'Speak up with Pride' to Connect with Consumers24 January 2013
Crystal Mackay explained how to approach the communications challenge for agriculture at the 2013 Banff Pork Seminar and offered her top tips to be a good 'agriculture ambassador'.
Who speaks for agriculture today? For Crystal Mackay, there is no one better to do that than farmers and others who work in this industry every day. It's not easy to connect with consumers, manage ever-higher expectations and support a clear, fair understanding of industry values and how things work, reported Meristem Land and Science. That's not an excuse for agriculture to keep to itself.
As Executive Director of Farm & Food Care, Ms Mackay has 'walked the talk.' She has helped to lead a staff team, member organisations and board of directors who have collectively shaped the organisation to have a major focus on communicating with the public and providing credible information on food and farming.

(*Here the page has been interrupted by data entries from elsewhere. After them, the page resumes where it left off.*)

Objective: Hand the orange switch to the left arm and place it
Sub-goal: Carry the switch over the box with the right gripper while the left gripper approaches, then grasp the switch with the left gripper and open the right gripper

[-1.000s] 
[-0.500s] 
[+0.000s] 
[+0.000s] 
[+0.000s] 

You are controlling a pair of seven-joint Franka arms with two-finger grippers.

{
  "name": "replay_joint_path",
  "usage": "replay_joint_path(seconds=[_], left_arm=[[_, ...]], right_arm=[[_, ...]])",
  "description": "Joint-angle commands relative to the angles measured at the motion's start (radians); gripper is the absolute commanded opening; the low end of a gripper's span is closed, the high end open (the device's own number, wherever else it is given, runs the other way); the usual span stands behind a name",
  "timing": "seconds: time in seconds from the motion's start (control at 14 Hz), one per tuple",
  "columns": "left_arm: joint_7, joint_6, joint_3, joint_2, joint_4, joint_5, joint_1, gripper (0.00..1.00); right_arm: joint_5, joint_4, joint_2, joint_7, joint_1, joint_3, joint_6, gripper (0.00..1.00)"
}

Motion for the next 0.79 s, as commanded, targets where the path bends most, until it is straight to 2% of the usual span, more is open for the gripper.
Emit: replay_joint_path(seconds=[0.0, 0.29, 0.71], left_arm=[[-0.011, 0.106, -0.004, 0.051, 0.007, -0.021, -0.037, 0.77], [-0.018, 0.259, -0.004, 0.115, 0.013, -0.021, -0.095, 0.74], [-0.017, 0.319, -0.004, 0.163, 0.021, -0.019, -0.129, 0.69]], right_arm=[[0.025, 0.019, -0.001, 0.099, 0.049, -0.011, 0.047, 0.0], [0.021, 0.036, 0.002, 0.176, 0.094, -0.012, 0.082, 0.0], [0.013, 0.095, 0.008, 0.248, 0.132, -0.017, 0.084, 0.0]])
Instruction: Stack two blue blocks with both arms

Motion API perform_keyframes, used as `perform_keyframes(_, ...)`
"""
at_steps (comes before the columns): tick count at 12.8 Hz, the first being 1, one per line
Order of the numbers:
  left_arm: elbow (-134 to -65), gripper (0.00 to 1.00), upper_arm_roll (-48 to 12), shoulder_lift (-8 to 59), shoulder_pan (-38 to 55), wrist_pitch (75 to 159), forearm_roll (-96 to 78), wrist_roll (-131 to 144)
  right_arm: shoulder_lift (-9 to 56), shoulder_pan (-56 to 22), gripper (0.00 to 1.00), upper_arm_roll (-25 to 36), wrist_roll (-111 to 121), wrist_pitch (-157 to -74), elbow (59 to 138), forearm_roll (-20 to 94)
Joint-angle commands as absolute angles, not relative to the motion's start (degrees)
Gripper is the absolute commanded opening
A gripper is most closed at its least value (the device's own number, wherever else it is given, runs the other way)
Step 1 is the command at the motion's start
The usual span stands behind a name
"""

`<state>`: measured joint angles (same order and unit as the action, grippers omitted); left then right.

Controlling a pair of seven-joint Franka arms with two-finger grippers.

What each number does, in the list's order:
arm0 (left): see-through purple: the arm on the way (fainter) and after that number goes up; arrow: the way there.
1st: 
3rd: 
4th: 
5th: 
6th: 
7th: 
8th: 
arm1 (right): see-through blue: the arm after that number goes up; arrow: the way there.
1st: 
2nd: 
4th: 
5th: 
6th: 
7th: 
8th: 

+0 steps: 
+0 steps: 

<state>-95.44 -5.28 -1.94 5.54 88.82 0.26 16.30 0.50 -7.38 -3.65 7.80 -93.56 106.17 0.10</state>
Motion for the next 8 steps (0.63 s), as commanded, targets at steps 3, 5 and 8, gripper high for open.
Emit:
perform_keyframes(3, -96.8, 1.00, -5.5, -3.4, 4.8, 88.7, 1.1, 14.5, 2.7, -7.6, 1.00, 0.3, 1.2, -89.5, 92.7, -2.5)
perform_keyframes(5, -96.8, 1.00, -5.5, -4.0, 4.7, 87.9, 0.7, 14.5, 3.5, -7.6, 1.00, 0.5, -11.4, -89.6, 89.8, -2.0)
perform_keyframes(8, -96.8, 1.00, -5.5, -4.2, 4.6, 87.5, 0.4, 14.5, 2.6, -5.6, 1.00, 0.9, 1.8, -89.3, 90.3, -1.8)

"The good news is, the average Canadian has a really positive view of agriculture," said Ms Mackay, who talked about the communications challenge for agriculture at the 2013 Banff Pork Seminar.
"The challenge for us is 93 per cent of Canadians say they know little or nothing about it. So there is definitely a big black hole out there for agriculture to fill with accurate information. If we don't speak up for ourselves, we are leaving it to others to shape how people think about our industry."
Tell Your Story
The key is for people in agriculture to tell their own story, she says. "Know your strengths. Talk about your farm or your area of expertise in the industry. Don't bog people down with too much technical information. They want to know the real life stories about your care and commitment and what you do every day."
The formation of Farm & Food Care is an example of people in agriculture making a concerted effort to strengthen the voice of their industry and be more active in engaging the public.
The organisation was created in 2012 from the amalgamation of the Ontario Farm Animal Council (OFAC) and Agricultural Groups Concerned About Resources and the Environment (AGCare).
"It is the first coalition of its kind in Canada – bringing together livestock, crop and horticulture farmers and associated businesses," sais Ms Mackay.
Her organisation provides information on food and farming and provides coordination and strategy on behalf of the entire industry in the province. There are three pillars to its business model:
- Advocacy and intelligence – Risk communications and issue expertise
- Industry Programs & Research – "Do the right thing"
- Public Trust & Outreach – "Tell people about it"
The highest profile of these is the third pillar, aimed toward speaking openly about agriculture to build a stronger relationship with the public, said Ms Mackay. While her organisation offers a collective industry voice to accomplish this, it is equally important for individuals involved in the industry to play a role as 'ag ambassadors', each contributing to the overall cause in their own way.
Tips for Ag Ambassadors
What makes a good ag ambassador? Ms Mackay offered these tips to Banff Pork Seminar participants:
Be positive. "Think customer service with a smile," she said.
Know your audience. "Know who you are talking to and what their concerns are," she added.
Be prepared. "This means taking time to know what's happening and what you want to communicate," continued Ms Mackay. "This can mean everything from dealing with issues to being ready for questions, including being prepared to deal with media."
Keep it simple. Talk about what you know...but not too much at first, she advised. "Use examples from your farm or your experience. Never guess."
Speak with confidence. If you're asked about something you're not comfortable you know the answer to or how to handle, there are ways to manage that, she said. "'I don't know' is always a valid answer. Refer them to someone else or take their name and get back to them when appropriate.
Use easy to understand words and explanations. Industry jargon is a common mistake, she said. Ag ambassadors should also avoid human comparisons and loaded words. "Provide comparisons your audience can relate to."
Show you care. Sincerity is critical to building trust, said Ms Mackay. People need to see you believe what you are saying and that you respect and value the audience you are speaking to."
Know the line. Keeping positive often means finding the right balance between inviting discussion while avoiding debates and confrontations. "Remember, everyone is entitled to their opinion," she continued. "You may be the only person in agriculture that person ever has the chance to meet. Make that impression great."
The web site, virtualfarmtours.ca and the 'Real Dirt on Farming' books are two examples of leading tools available that ag ambassadors can use and refer people to.